** Opening Material provided block **

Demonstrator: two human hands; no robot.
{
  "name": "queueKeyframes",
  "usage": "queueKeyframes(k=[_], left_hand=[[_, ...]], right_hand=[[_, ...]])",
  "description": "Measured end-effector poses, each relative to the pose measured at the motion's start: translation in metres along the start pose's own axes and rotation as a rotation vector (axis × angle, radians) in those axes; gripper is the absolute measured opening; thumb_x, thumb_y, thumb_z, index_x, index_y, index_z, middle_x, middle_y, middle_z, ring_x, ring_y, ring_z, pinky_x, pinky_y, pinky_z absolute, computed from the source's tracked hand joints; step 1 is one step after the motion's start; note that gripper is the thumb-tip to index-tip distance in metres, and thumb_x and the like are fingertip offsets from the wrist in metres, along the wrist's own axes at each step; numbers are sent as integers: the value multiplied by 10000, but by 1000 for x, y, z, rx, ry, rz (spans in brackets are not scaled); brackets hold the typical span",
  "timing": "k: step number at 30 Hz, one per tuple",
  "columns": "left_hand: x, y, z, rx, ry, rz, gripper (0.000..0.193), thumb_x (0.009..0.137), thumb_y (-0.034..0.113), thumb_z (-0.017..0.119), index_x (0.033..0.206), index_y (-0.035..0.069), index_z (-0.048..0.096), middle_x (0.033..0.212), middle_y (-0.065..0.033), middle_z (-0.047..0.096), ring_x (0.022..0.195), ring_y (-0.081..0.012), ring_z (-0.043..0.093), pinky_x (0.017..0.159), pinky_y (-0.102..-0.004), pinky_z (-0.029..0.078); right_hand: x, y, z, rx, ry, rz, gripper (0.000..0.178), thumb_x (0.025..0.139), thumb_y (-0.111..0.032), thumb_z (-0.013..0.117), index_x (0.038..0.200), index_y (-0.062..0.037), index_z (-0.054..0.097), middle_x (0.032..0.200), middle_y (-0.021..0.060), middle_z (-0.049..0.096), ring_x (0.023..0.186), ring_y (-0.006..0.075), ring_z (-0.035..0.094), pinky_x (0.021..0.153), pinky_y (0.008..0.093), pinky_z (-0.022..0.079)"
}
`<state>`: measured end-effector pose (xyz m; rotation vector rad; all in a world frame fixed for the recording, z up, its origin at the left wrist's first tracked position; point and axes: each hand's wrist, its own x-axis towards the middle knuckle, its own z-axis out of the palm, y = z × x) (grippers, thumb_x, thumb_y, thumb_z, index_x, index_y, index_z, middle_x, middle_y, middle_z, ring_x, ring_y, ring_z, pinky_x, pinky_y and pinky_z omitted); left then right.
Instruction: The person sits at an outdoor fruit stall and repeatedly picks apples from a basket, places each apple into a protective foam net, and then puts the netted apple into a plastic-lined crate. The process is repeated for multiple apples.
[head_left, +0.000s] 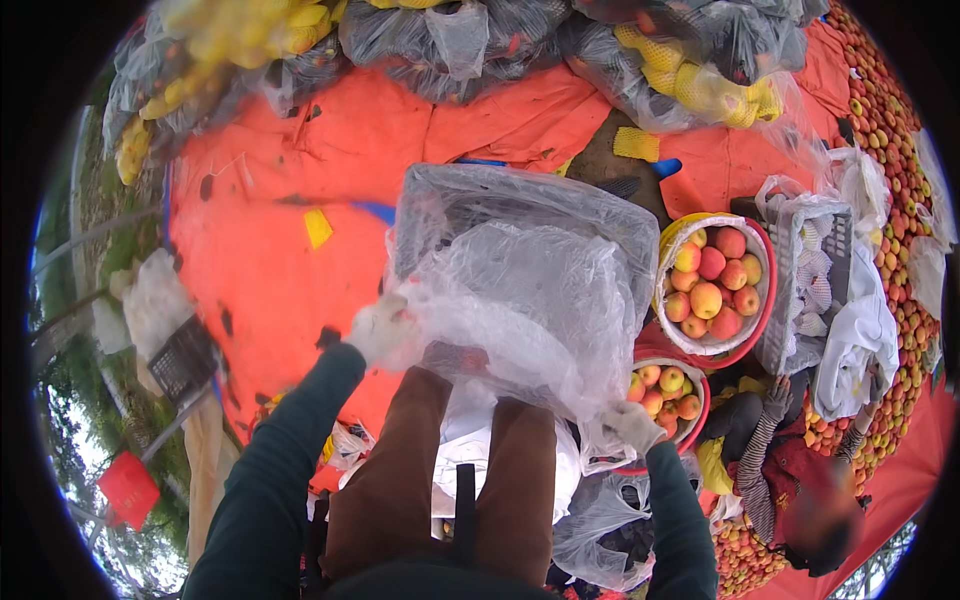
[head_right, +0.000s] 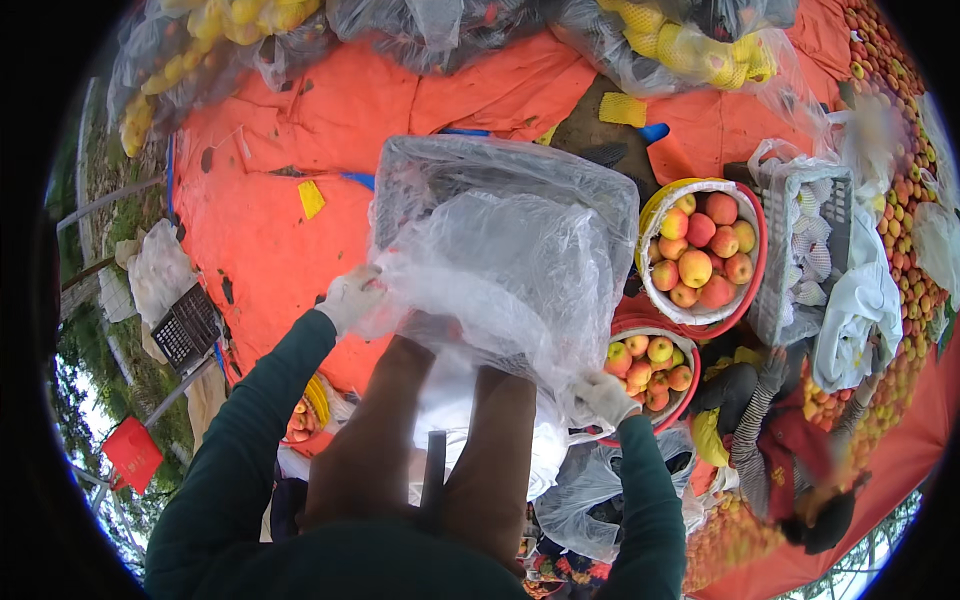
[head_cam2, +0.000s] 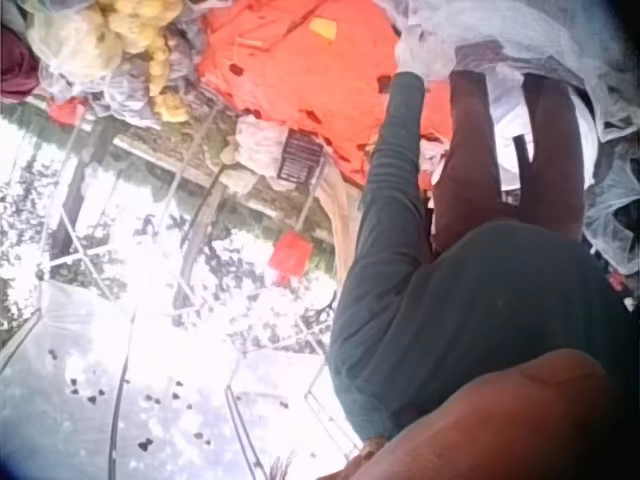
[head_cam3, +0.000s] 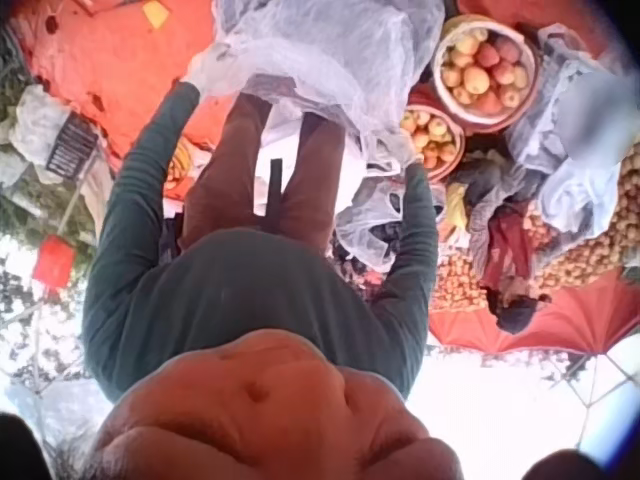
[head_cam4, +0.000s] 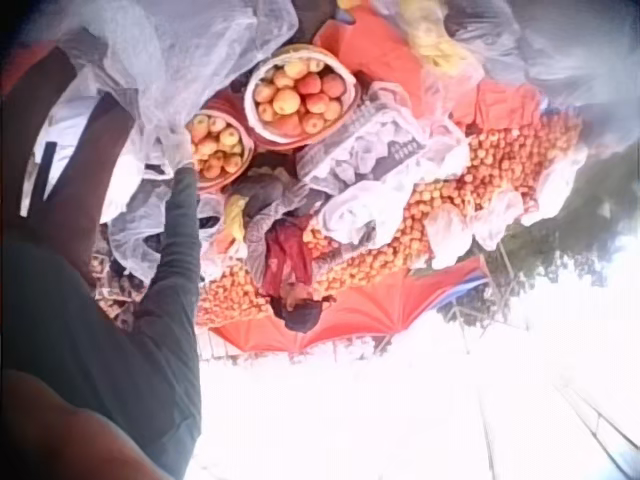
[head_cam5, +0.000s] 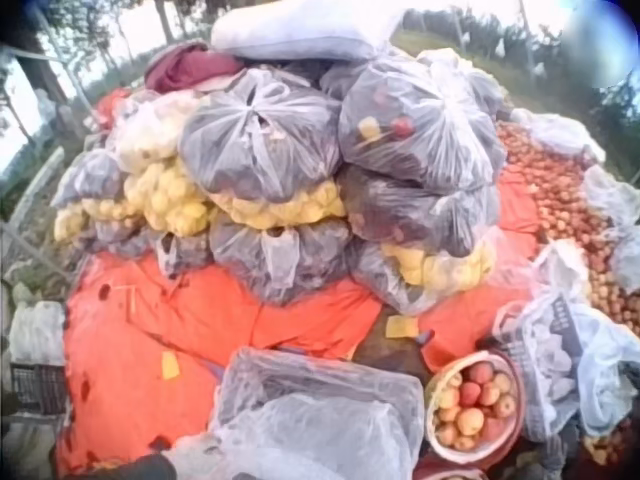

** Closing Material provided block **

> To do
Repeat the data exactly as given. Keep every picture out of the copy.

> Output of the task
Demonstrator: two human hands; no robot.
{
  "name": "queueKeyframes",
  "usage": "queueKeyframes(k=[_], left_hand=[[_, ...]], right_hand=[[_, ...]])",
  "description": "Measured end-effector poses, each relative to the pose measured at the motion's start: translation in metres along the start pose's own axes and rotation as a rotation vector (axis × angle, radians) in those axes; gripper is the absolute measured opening; thumb_x, thumb_y, thumb_z, index_x, index_y, index_z, middle_x, middle_y, middle_z, ring_x, ring_y, ring_z, pinky_x, pinky_y, pinky_z absolute, computed from the source's tracked hand joints; step 1 is one step after the motion's start; note that gripper is the thumb-tip to index-tip distance in metres, and thumb_x and the like are fingertip offsets from the wrist in metres, along the wrist's own axes at each step; numbers are sent as integers: the value multiplied by 10000, but by 1000 for x, y, z, rx, ry, rz (spans in brackets are not scaled); brackets hold the typical span",
  "timing": "k: step number at 30 Hz, one per tuple",
  "columns": "left_hand: x, y, z, rx, ry, rz, gripper (0.000..0.193), thumb_x (0.009..0.137), thumb_y (-0.034..0.113), thumb_z (-0.017..0.119), index_x (0.033..0.206), index_y (-0.035..0.069), index_z (-0.048..0.096), middle_x (0.033..0.212), middle_y (-0.065..0.033), middle_z (-0.047..0.096), ring_x (0.022..0.195), ring_y (-0.081..0.012), ring_z (-0.043..0.093), pinky_x (0.017..0.159), pinky_y (-0.102..-0.004), pinky_z (-0.029..0.078); right_hand: x, y, z, rx, ry, rz, gripper (0.000..0.178), thumb_x (0.025..0.139), thumb_y (-0.111..0.032), thumb_z (-0.013..0.117), index_x (0.038..0.200), index_y (-0.062..0.037), index_z (-0.054..0.097), middle_x (0.032..0.200), middle_y (-0.021..0.060), middle_z (-0.049..0.096), ring_x (0.023..0.186), ring_y (-0.006..0.075), ring_z (-0.035..0.094), pinky_x (0.021..0.153), pinky_y (0.008..0.093), pinky_z (-0.022..0.079)"
}
`<state>`: measured end-effector pose (xyz m; rotation vector rad; all in a world frame fixed for the recording, z up, its origin at the left wrist's first tracked position; point and axes: each hand's wrist, its own x-axis towards the middle knuckle, its own z-axis out of the palm, y = z × x) (grippers, thumb_x, thumb_y, thumb_z, index_x, index_y, index_z, middle_x, middle_y, middle_z, ring_x, ring_y, ring_z, pinky_x, pinky_y and pinky_z omitted); left then right.
Instruction: The person sits at an outdoor fruit stall and repeatedly picks apples from a basket, places each apple into a protective foam net, and then puts the netted apple into a plastic-lined crate. The process is repeated for multiple apples.
[head_left, +0.000s] 
[head_right, +0.000s] 
[head_cam2, +0.000s] 
[head_cam3, +0.000s] 
[head_cam4, +0.000s] 
[head_cam5, +0.000s] 

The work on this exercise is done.